WHAT NEEDS TO BE DONE >> An exact copy of the data is required. No picture may appear in it.

TASK MATERIAL >>
┌────────

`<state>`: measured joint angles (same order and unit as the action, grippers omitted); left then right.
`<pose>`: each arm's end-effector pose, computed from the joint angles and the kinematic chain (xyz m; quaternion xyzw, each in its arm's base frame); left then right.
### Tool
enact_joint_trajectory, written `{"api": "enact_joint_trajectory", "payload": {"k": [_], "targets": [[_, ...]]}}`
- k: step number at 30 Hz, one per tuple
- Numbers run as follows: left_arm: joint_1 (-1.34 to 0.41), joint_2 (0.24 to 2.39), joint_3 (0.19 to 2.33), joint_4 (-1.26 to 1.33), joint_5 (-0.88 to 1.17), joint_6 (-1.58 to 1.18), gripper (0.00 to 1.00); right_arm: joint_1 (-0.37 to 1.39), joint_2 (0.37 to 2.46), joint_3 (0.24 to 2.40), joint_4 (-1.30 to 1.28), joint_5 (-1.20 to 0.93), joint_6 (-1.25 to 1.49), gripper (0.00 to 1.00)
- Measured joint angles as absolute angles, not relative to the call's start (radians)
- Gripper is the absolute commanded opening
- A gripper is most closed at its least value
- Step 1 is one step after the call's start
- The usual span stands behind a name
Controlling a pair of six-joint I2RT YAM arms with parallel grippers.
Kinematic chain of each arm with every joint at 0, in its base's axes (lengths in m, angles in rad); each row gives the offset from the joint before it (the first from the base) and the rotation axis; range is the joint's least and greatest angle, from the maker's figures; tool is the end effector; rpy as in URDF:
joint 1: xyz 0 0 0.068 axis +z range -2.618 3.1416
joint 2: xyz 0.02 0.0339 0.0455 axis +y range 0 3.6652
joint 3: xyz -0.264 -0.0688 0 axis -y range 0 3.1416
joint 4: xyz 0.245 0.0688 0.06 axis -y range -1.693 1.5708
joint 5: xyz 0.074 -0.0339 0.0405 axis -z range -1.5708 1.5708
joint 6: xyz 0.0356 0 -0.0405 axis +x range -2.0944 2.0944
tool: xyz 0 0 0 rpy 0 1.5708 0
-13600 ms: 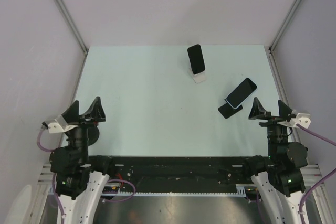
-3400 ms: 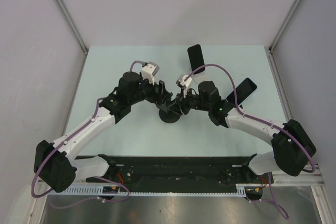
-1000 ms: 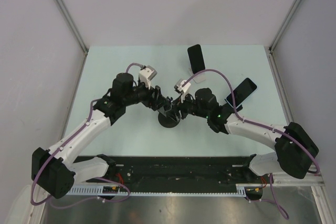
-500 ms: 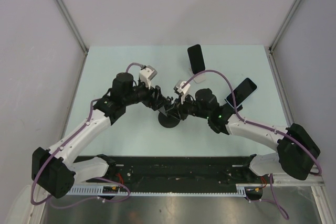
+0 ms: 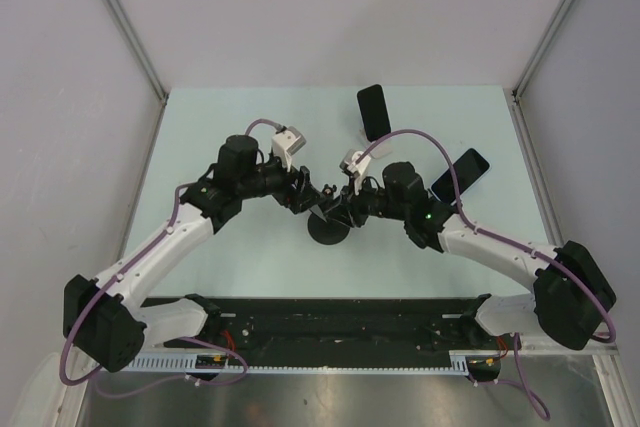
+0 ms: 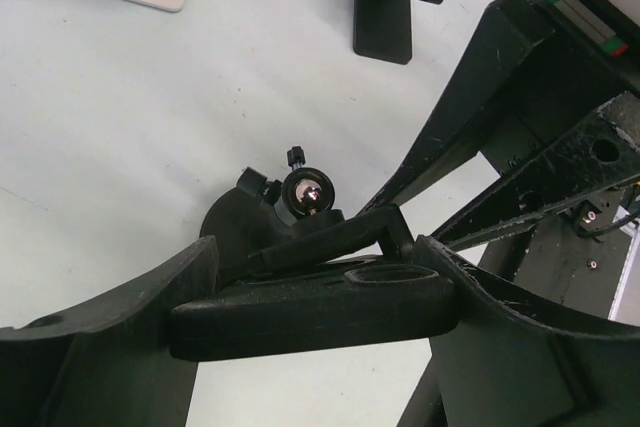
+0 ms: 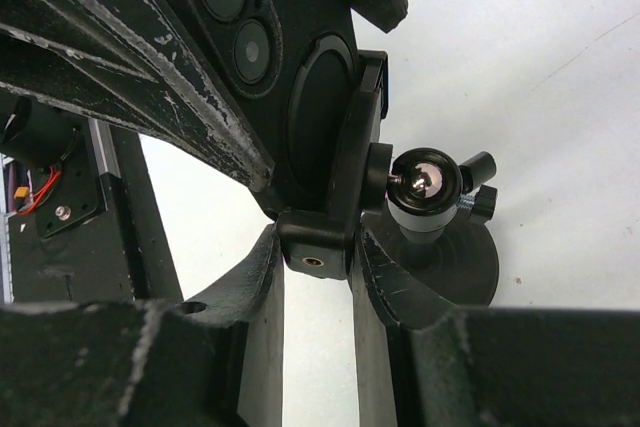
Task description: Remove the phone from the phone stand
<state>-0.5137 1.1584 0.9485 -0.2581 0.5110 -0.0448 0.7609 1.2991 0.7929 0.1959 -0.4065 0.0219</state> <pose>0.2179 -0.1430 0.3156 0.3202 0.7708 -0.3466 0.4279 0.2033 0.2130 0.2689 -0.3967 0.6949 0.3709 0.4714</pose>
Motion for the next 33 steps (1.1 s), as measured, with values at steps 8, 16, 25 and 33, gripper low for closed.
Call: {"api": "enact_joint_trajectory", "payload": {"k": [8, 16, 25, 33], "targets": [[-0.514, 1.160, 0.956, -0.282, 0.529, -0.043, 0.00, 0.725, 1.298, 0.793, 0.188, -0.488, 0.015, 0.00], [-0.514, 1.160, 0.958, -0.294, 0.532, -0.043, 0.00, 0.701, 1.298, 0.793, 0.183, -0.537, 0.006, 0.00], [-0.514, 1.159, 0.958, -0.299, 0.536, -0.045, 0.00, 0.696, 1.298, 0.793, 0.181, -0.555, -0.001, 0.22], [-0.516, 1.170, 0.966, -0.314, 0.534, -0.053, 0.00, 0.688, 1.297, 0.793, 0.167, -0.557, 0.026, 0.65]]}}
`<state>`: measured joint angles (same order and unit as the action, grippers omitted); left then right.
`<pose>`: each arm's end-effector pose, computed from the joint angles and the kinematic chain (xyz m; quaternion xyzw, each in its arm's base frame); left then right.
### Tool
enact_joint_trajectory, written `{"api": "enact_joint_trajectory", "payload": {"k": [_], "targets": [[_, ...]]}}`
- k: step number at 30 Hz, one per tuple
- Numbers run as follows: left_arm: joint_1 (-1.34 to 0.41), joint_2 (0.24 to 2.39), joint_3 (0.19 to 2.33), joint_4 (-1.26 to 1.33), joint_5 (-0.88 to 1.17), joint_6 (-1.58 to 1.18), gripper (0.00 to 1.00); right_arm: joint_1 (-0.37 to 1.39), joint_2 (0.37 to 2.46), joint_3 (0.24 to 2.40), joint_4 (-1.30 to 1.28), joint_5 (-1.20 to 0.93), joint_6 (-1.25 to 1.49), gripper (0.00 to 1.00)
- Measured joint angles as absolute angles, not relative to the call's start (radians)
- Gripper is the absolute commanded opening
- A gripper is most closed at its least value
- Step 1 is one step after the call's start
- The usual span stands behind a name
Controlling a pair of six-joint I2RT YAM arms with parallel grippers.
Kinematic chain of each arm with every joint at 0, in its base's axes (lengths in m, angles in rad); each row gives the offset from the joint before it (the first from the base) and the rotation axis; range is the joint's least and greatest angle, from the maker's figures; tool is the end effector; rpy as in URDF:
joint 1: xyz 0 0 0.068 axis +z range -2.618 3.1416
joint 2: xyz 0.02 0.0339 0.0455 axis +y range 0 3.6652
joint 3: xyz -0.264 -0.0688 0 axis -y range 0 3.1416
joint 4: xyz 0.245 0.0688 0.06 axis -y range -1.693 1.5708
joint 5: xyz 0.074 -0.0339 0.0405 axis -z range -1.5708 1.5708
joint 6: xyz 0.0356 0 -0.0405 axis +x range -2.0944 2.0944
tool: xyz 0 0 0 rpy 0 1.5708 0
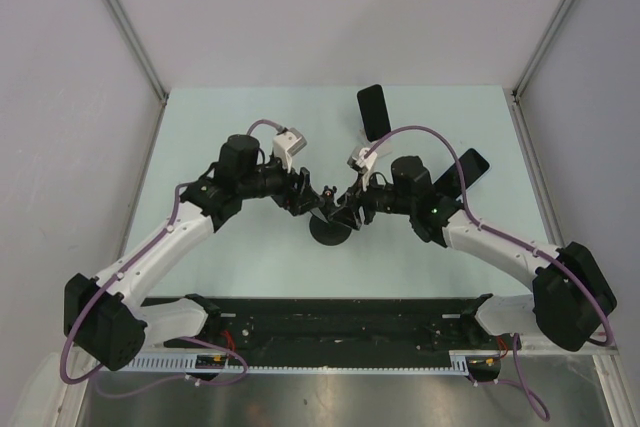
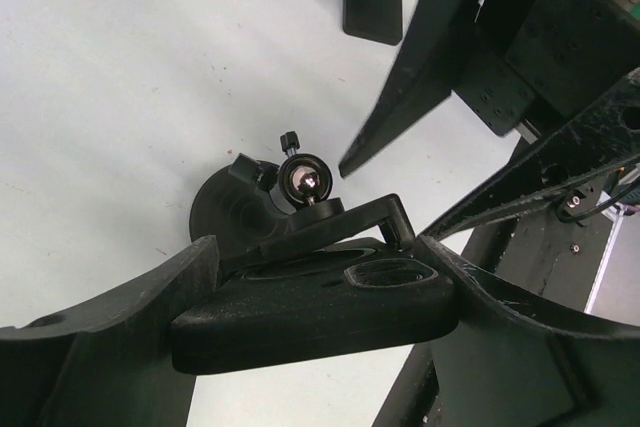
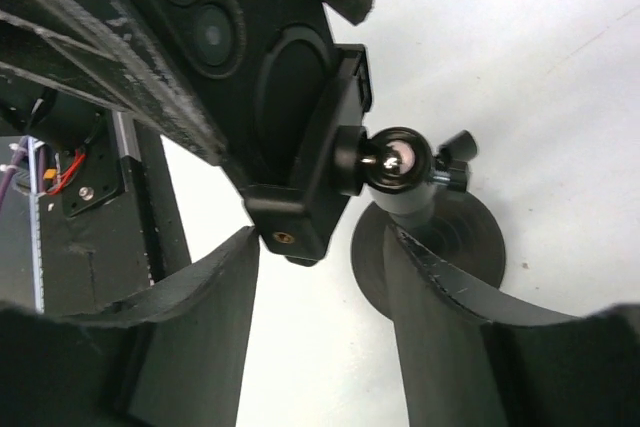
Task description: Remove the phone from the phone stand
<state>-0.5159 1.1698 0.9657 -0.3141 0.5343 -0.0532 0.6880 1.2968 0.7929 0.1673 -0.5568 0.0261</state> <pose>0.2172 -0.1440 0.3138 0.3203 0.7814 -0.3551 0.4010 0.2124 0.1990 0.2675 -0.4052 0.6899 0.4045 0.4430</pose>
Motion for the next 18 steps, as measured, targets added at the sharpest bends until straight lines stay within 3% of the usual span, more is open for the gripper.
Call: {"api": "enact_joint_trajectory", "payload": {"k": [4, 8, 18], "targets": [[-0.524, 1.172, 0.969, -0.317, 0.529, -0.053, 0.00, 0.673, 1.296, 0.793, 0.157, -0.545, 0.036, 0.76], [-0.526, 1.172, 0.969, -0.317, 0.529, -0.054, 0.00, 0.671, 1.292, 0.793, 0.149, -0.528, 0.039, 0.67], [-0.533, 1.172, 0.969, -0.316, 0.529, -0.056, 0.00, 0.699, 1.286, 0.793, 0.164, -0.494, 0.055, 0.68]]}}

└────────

EXERCISE RESULT >>
`<state>`: measured joint angles (same order and unit as the action, grippers omitted); left then right.
`<pose>`: each arm's end-effector pose, computed from the joint angles and the kinematic chain (xyz m; quaternion xyzw, each in its arm's base frame); left then right.
### Tool
enact_joint_trajectory, written `{"api": "enact_joint_trajectory", "payload": {"k": [_], "targets": [[_, ...]]}}`
- k: step number at 30 Hz, one per tuple
- Numbers run as follows: left_arm: joint_1 (-1.34 to 0.41), joint_2 (0.24 to 2.39), joint_3 (0.19 to 2.33), joint_4 (-1.26 to 1.33), joint_5 (-0.88 to 1.17), joint_6 (-1.58 to 1.18), gripper (0.00 to 1.00); right_arm: joint_1 (-0.37 to 1.39), joint_2 (0.37 to 2.46), joint_3 (0.24 to 2.40), joint_4 (-1.30 to 1.28), joint_5 (-1.20 to 0.93), joint_6 (-1.25 to 1.49), gripper (0.00 to 1.00)
- Measured joint angles as absolute angles, not relative to the call's start (radians)
- Gripper is the absolute commanded opening
- A gripper is most closed at its least value
- Step 1 is one step after the call's start
- The usual span stands behind a name
Controlling a pair of six-joint I2RT YAM arms with parallel grippers.
Kinematic chain of each arm with every joint at 0, in its base's axes (lengths in m, angles in rad); each row gives the offset from the joint before it (the first from the base) and the rotation axis; range is the joint's least and greatest angle, from the maker's figures; tool is the end effector; rpy as in URDF:
joint 1: xyz 0 0 0.068 axis +z range -2.618 3.1416
joint 2: xyz 0.02 0.0339 0.0455 axis +y range 0 3.6652
joint 3: xyz -0.264 -0.0688 0 axis -y range 0 3.1416
joint 4: xyz 0.245 0.0688 0.06 axis -y range -1.693 1.5708
joint 5: xyz 0.074 -0.0339 0.0405 axis -z range -1.5708 1.5708
joint 6: xyz 0.0356 0 -0.0405 axis +x range -2.0944 2.0944
tool: xyz 0 0 0 rpy 0 1.5708 0
-13600 ms: 
-3400 ms: 
-1000 ms: 
-500 ms: 
+0 ms: 
+0 ms: 
+0 ms: 
Task description: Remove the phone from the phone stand
<state>-0.5137 1.1584 0.9485 -0.2581 0.5110 -0.0448 0.7609 1.2991 0.7929 0.1959 -0.4065 0.0219</state> <pose>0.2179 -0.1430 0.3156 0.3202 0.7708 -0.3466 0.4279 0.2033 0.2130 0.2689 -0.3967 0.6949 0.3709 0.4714</pose>
Motion for the next 33 steps (1.1 s), as measured, with values at steps 8, 16, 25 and 33, gripper low for closed.
Call: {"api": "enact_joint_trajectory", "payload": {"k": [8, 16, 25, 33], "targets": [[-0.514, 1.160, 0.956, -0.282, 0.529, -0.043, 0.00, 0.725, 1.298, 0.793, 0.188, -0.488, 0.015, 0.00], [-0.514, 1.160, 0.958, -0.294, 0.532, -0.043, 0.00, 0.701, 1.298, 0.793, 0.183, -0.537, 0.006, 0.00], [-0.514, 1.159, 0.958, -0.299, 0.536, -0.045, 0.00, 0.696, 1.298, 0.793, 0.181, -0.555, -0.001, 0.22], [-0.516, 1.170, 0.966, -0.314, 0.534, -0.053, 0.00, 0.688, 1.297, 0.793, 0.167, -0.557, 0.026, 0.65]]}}
`<state>`: measured joint angles (same order and unit as the action, grippers omitted); left then right.
`<pose>`: each arm's end-effector pose, computed from the joint angles and the kinematic chain (xyz m; quaternion xyzw, each in its arm's base frame); left then right.
### Tool
enact_joint_trajectory, written `{"api": "enact_joint_trajectory", "payload": {"k": [_], "targets": [[_, ...]]}}`
- k: step number at 30 Hz, one per tuple
- Numbers run as follows: left_arm: joint_1 (-1.34 to 0.41), joint_2 (0.24 to 2.39), joint_3 (0.19 to 2.33), joint_4 (-1.26 to 1.33), joint_5 (-0.88 to 1.17), joint_6 (-1.58 to 1.18), gripper (0.00 to 1.00); right_arm: joint_1 (-0.37 to 1.39), joint_2 (0.37 to 2.46), joint_3 (0.24 to 2.40), joint_4 (-1.30 to 1.28), joint_5 (-1.20 to 0.93), joint_6 (-1.25 to 1.49), gripper (0.00 to 1.00)
- Measured joint angles as absolute angles, not relative to the call's start (radians)
- Gripper is the absolute commanded opening
- A gripper is most closed at its least value
- Step 1 is one step after the call's start
- The usual span stands behind a name
Controlling a pair of six-joint I2RT YAM arms with parallel grippers.
Kinematic chain of each arm with every joint at 0, in its base's axes (lengths in m, angles in rad); each row gives the offset from the joint before it (the first from the base) and the rotation axis; range is the joint's least and greatest angle, from the maker's figures; tool is the end effector; rpy as in URDF:
joint 1: xyz 0 0 0.068 axis +z range -2.618 3.1416
joint 2: xyz 0.02 0.0339 0.0455 axis +y range 0 3.6652
joint 3: xyz -0.264 -0.0688 0 axis -y range 0 3.1416
joint 4: xyz 0.245 0.0688 0.06 axis -y range -1.693 1.5708
joint 5: xyz 0.074 -0.0339 0.0405 axis -z range -1.5708 1.5708
joint 6: xyz 0.0356 0 -0.0405 axis +x range -2.0944 2.0944
tool: xyz 0 0 0 rpy 0 1.5708 0
Task description: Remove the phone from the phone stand
<state>-0.5159 1.1698 0.9657 -0.3141 0.5343 -0.0532 0.6880 1.2968 0.7929 0.1673 -0.5568 0.0261</state> <pose>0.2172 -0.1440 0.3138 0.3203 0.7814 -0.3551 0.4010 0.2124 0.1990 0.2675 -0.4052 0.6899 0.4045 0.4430</pose>
Motion for the next 18 steps, as measured, targets added at the sharpest bends until straight lines stay within 3% of the usual span, more is open for the gripper.
Call: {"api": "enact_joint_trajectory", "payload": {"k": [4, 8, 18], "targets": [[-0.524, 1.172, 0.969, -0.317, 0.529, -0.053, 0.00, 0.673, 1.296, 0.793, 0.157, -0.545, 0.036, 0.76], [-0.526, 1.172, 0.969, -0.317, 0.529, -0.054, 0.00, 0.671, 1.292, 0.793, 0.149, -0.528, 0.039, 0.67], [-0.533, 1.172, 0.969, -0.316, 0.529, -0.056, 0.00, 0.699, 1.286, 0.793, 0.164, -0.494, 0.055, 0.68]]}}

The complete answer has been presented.